Police scientifique : les casseurs de rêves ?

« Vous n’êtes pas dans une série américaine. »

avertit François Coudon, directeur de l’Institut National de la Police Scientifique (INPS) de Lille. Derrière ses lunettes rectangulaires et sa chemise à petits carreaux saumon, il met en garde les rêveurs. « C’est moins glamour… Et plus scientifique.» Il parle d’une voix assurée, précipitée. Il ne doit pas louper sa réunion. Sur la table en bois de son bureau, une balle d’arme à feu grande comme un doigt trône au milieu d’éclats d’obus et d’un présentoir à l’effigie de l’Institut. Sur le mur, les vidéos de caméras de surveillance, et le portrait d’Emmanuel Macron. Le ton est donné.

Biologie
© INPS Lille

La mission du laboratoire est de réaliser des analyses dans le cadre d’enquêtes, commandées par les magistrats, la police ou la gendarmerie. Il existe quatre autres laboratoires similaires en France : à Lyon, Marseille, Paris et Toulouse. Celui de Lille couvre 19 départements au nord de la France, de Cherbourg à Strasbourg. En 2018, le laboratoire a traité près de 20 000 affaires.
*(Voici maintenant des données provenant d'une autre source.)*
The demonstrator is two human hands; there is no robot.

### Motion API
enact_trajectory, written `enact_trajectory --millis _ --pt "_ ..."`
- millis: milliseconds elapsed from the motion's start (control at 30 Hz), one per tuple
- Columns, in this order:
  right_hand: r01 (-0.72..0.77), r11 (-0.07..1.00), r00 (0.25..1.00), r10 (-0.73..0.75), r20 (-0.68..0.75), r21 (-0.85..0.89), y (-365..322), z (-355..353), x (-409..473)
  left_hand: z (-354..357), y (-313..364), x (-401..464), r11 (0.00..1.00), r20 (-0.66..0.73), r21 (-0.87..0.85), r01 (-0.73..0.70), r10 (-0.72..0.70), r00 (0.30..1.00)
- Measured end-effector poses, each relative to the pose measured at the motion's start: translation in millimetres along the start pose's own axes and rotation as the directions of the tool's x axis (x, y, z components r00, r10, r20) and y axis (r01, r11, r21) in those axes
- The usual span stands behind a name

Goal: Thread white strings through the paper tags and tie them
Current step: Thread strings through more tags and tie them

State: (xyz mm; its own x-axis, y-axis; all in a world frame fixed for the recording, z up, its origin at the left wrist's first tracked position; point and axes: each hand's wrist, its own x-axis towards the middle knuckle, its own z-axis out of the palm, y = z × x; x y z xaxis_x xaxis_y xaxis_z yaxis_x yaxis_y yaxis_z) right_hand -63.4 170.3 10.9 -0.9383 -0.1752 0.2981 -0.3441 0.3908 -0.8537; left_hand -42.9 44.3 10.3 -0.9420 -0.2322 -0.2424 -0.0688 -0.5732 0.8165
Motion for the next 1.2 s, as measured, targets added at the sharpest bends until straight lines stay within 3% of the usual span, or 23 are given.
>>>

Il se situe dans un bâtiment discret, presque dissimulé, rue Vauban. « Les gens savent qu’il y a un laboratoire scientifique, mais ne savent pas trop où, et ce qu’on y fait. On préfère rester discret, surtout avec l’actualité… » explique le directeur. Les Experts lillois ne tiennent à être sous le feu des projecteurs.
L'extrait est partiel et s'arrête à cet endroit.